All 265 people onboard were killed when American Flight 587, an Airbus A300, slammed into a residential area of Queens, New York City, shortly after takeoff from John F. Kennedy International Airport. The airliner was bound for Santo Domingo, capital of the Dominican Republic.
Five people on the ground are also reported missing.
NTSB investigators were on the scene late Monday, but Schumann said it was likely the FBI would be drafted to help the probe.
The NTSB, an independent federal body responsible for investigating plane crashes, makes recommendations to the FAA based on its findings.
Concerns about terrorism emerged because the crash follows by two months the use of hijacked airliners as weapons against New York's World Trade Center and the Pentagon near Washington D.C.
However, investigators and officials said it appeared the latest crash was an accident rather than an act of terrorism, with early signs pointing to a catastrophic mechanical failure onboard the plane, especially after they became aware that the pilot dumped fuel into Jamaica Bay seconds after take-off - indicating he became aware of a mechanical failure.
Investigators have recovered the plane's flight-data recorder.
New York Senator Charles Schumer also reiterated that, "signs are beginning to point to an accident as opposed to a terrorist act."
He said crash investigators had told him they were confident that within a few days they would determine the cause of the disaster.
"Not only the black box, but most of the plane has been found.

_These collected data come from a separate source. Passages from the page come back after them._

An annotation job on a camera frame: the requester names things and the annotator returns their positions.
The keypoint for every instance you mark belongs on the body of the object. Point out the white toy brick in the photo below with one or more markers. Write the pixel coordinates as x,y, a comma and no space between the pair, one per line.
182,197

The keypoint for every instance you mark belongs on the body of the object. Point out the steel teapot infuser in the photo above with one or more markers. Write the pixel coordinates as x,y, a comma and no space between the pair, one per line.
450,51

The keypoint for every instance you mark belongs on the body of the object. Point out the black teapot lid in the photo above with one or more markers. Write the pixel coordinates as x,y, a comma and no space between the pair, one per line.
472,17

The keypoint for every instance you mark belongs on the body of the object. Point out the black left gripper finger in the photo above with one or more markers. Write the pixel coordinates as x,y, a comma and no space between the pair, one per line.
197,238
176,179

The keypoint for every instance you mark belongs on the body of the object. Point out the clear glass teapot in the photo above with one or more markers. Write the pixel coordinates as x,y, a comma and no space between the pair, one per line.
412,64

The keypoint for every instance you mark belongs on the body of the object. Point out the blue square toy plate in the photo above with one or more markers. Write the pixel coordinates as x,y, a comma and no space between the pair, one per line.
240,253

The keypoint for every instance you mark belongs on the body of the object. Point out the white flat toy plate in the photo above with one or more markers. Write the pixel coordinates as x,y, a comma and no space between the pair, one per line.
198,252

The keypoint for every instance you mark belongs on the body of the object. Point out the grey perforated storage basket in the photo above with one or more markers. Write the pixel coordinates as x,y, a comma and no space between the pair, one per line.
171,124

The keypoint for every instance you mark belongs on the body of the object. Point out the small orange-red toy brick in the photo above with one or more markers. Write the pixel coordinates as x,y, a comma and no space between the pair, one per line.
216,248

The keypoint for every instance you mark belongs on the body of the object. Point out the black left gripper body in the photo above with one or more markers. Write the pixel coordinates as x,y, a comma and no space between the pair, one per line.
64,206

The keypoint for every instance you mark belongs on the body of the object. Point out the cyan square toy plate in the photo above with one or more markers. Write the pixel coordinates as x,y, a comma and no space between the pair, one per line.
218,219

To have this amount of amount of material is rare."
Flight 587 left Kennedy at 9:14 am (1414 GMT), and radio contact was lost three minutes later, FAA spokesman Paul Takemoto said.
The aircraft, an A300-600 with the capacity to hold 266 passengers, was delivered new to American Airlines in July 1988, and was powered by two General Electric CF6-80C2A5 turbofan engines, Airbus said in a statement.
Eyewitness reports suggested one of those engines had tumbled from the doomed plane before it crashed, President George W. Bush said.
Concerns about the safety of the General Electric engines have emerged from recent incidents leading the FAA in June to order more frequent inspections for cracks in the high-pressure turbine discs.
The NTSB recommended the additional inspections after a General Electric CF6 on a U.S. Airways Boeing 767 broke apart during a ground maintenance test in September 2000 due to a crack in a turbine disc.
Also, in July 1998, another American Airbus A300 using the same kind of engine was forced to return to San Juan, Puerto Rico, after developing an engine fire in flight which the NTSB blamed on a maintenance failure. Twenty-eight passengers were slightly injured in that incident.
Meanwhile, New York Mayor Rudolph Giuliani confirmed that five people on the ground were reported missing and that the bodies of 262 people were recovered.
"We recovered 262 bodies yesterday. We think there are five people missing on the ground, in addition to the people on the airplane," but that number could grow, the mayor told CNN television.
Investigators have recovered the plane's cockpit voice recorder, not the flight data reporter as indicated Monday by New York Governor George Pataki and Giuliani, and have sent it to be analyzed by experts in Washington.
The recorder "shows nothing that would imply any unusual activity in the cockpit," NTSB official George Black said on ABC television Tuesday morning. "There was no sound of anything we would believe to be an unusual sound."
Black added a second "black box" was recovered from the crash site, but it was a black box - not an orange box, the standard color of airplane data recorders.
Twelve houses were hit, including four which were destroyed, Giuliani said Monday. One was damaged when an engine of the doomed plane, almost intact, sliced into it. Other wreckage just missed a gas station.